**Description of the task**
Your task is to output the listing word for word, with pictures excluded.

|---|

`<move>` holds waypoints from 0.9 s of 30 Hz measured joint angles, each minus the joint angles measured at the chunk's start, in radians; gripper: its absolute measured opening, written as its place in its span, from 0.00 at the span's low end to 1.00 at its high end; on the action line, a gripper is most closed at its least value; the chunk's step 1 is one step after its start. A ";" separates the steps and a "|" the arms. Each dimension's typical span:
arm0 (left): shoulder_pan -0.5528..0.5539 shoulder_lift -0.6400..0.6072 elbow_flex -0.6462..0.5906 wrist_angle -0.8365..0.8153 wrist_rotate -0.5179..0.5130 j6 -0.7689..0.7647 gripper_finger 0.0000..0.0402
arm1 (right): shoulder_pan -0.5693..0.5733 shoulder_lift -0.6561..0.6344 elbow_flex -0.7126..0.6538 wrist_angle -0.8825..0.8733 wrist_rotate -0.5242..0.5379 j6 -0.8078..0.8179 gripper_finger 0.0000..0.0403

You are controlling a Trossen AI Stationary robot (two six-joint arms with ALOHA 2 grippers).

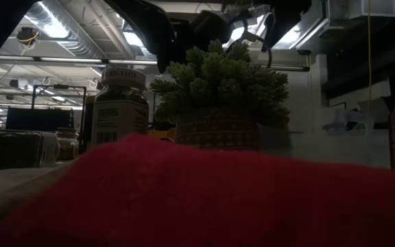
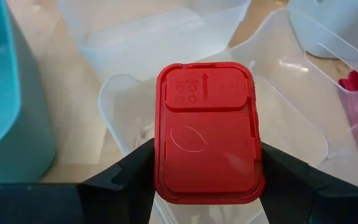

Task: Sort spices by type
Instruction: Put the top red seasoning can into the left transparent bin, then put the red seasoning can into the left transparent bin

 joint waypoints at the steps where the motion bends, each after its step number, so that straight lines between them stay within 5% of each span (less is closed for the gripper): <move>1: -0.002 0.000 0.000 0.003 0.001 0.000 0.54 | 0.000 0.000 0.000 0.000 0.000 0.000 0.70; 27: -0.005 -0.040 0.001 0.018 0.002 0.039 0.61 | 0.000 0.000 0.000 -0.021 0.000 0.000 0.70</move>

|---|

**Exercise response**
`<move>` holds waypoints from 0.9 s of 30 Hz measured joint angles, each minus the joint angles measured at the chunk's start, in radians; gripper: its absolute measured opening, written as its place in its span, from 0.00 at the span's low end to 1.00 at its high end; on the action line, a gripper is most closed at its least value; the chunk's step 1 is one step after its start. A ";" separates the steps and a "|" the arms. Each dimension's typical span:
arm0 (left): shoulder_pan -0.5528..0.5539 shoulder_lift -0.6400..0.6072 elbow_flex -0.6462..0.5906 wrist_angle -0.8365..0.8153 wrist_rotate -0.5179..0.5130 j6 -0.7689..0.7647 gripper_finger 0.0000..0.0402
arm1 (right): shoulder_pan -0.5693..0.5733 shoulder_lift -0.6561..0.6344 elbow_flex -0.7126..0.6538 wrist_angle -0.8825..0.8733 wrist_rotate -0.5242..0.5379 j6 -0.8078..0.8179 gripper_finger 0.0000..0.0403

You are controlling a Trossen AI Stationary robot (two six-joint arms with ALOHA 2 grippers).


Task: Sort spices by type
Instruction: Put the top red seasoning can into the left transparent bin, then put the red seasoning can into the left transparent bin

 joint waypoints at the steps where the motion bends, each after its step number, so that straight lines between them stay within 5% of each span (less is closed for the gripper): <move>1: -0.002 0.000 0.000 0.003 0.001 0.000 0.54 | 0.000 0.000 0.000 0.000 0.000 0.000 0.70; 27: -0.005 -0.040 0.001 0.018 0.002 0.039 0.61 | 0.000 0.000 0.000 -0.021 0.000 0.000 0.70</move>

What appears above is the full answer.